Lancashire 278 and 144 for 2 (Khawaja 69*) trail Yorkshire 610 for 6 dec. (Lyth 251, Rashid 159*) by 188 runs

The third day's play in the Roses match was not designed to silence the Old Trafford malcontents. With Yorkshire registering the highest total in Roses history and Adam Lyth failing by one run to equal Yorkshire's highest score in Roses history, how could it?

The indefatigable Lyth also helped Adil Rashid set a new Yorkshire record for the sixth-wicket, the pair's 296-run stand beating the mark set by Maurice Leyland and Emmott Robinson at Swansea in 1926. And it seemed that when a statistic involving the legendary Robinson was eclipsed, a torch was passed from a distant generation to the current vintage.

Lyth and Rashid, of course, may hardly have heard of Leyland or Robinson, but the applause of the many visiting spectators at Old Trafford when the new record was established revealed a pleasing awareness of their county's history. Such knowledge was not generally shared: Lancashire's public address announcer marked the occasion by announcing that one car was blocking another.

For his part, Lyth very deliberately acknowledged the standing ovation he received from all parts of Old Trafford as he made his way back to the changing room after his innings of 251 that once again demanded England debate.

For all their internecine squabbles, there remains a degree of shared purpose between Yorkshire's players and supporters, a sense of "uz", if you wish, which is partly explored in very much more general terms in the two sonnets Them and [Uz] written by the Leeds poet Tony Harrison.

Perhaps it is that sense of identification with the players that Lancashire fans believe is endangered by the redevelopment of Old Trafford. More prosaically, of course, they just want the team to play better cricket and maybe they detect strong links between events on and off the field.

At least late resistance from Paul Horton, Usman Khawaja and Ashwell Prince gave Lancashire supporters some hope that they may rescue a precious draw on the final afternoon of a match which has been dominated by the White Rose.

But unease remained. When Old Trafford was redeveloped a couple of seasons ago it was decided that the players would no longer use the pavilion but would instead change in a plush new facility at what is now the Statham End of the ground.

There were sound reasons behind the decision but the fact that cricketers no longer need the building where members sit may almost be seen to symbolise the perceived divide between Lancashire's establishment and the folk who pay their subs to support the club in the hope of seeing the team do well.

Instead, the first session and a half saw Yorkshire extend their first innings lead to 332, the second-highest they have enjoyed against their keenest rivals. Lyth took his overnight 182 not out to a career-best 251, a mere single shy of Darren Lehmann's individual Roses record, when he drove Steven Parry to Simon Kerrigan at mid-on, thus giving Lancashire their solitary bowling success of the day.

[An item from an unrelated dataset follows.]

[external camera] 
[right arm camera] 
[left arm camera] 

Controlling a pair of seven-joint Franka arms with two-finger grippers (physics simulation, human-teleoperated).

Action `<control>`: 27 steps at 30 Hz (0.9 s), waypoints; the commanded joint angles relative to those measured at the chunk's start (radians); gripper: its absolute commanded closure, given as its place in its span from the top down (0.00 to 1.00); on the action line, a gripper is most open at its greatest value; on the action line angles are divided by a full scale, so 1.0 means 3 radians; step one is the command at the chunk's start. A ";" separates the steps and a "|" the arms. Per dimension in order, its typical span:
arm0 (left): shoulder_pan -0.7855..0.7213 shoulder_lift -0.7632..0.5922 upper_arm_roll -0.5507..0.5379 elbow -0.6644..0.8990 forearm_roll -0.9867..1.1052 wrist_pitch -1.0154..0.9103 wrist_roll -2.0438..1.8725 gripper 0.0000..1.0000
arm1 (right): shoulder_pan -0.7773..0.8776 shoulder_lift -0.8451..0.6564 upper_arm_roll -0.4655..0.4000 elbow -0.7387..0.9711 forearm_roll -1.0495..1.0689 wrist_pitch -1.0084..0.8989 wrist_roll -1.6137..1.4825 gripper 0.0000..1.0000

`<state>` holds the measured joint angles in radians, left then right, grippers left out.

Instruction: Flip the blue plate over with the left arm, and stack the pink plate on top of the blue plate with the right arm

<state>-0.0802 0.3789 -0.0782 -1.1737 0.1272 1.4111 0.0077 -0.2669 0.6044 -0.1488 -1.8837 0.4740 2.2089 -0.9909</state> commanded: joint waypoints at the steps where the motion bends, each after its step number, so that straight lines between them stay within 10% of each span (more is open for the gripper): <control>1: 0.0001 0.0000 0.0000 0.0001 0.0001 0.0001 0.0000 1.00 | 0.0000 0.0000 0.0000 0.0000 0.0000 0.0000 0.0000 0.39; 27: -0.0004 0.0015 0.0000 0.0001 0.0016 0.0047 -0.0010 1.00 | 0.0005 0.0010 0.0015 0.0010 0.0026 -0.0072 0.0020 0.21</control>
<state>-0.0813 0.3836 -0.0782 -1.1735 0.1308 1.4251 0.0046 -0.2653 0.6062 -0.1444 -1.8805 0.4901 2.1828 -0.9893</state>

The first half of this day was tough going for Lancashire's attack. Glen Chapple's bowlers were condemned to the roles of extras in a drama where the leading roles were taken by actors from another company. Thus, it was seen as almost a triumph when a maiden was sent down.

Nor were Lancastrian torments ended with the dismissal of Lyth. Rashid and Richard Pyrah added another 33 with Rashid making 159 not out, his second Championship century of the season. Wristy, quick on his feet and pleasingly incapable of letting the bowlers settle, he reinforced his reputation as a talent of which more may be expected.

But by 2.46pm Andrew Gale had seen enough and he called the batsmen in. Yorkshire's total was the highest by either side in a Roses match, another record on a day replete with them.

Needing to bat for near as damnit a day and a half to secure the draw that would buoy their hopes of avoiding relegation and deny Yorkshire the win that might take them yet closer to the title, Glen Chapple's batsmen began poorly when Luis Reece lost his off stump to a good ball from Ryan Sidebottom in the seventh over.

But Paul Horton and Usman Khawaja then produced some most resolute batting to add 81 in 21 overs before Rashid caught and bowled Horton when he had made 49, the ball catching the leading edge and the spinner diving to his right for the snare.

But there were no more breakthroughs for Yorkshire. Unlike other innings, this summer Lancashire's batting did not disintegrate like the delicate pastry in a perfectly baked Eccles cake. Ashwell Prince, feisty to the last, passed a thousand Championship runs in making 18 not out while Khawaja produced his most technically satisfying innings since his arrival in June and finished 69 not out.

The dismissed Lancashire openers agree that the pitch is still "an Old Trafford slab" and Rashid will be a key man on the last day. As will Adam Lyth with his offspin, perhaps. Well it's about time that Yorkshire pair made some contribution to this engrossing Roses match.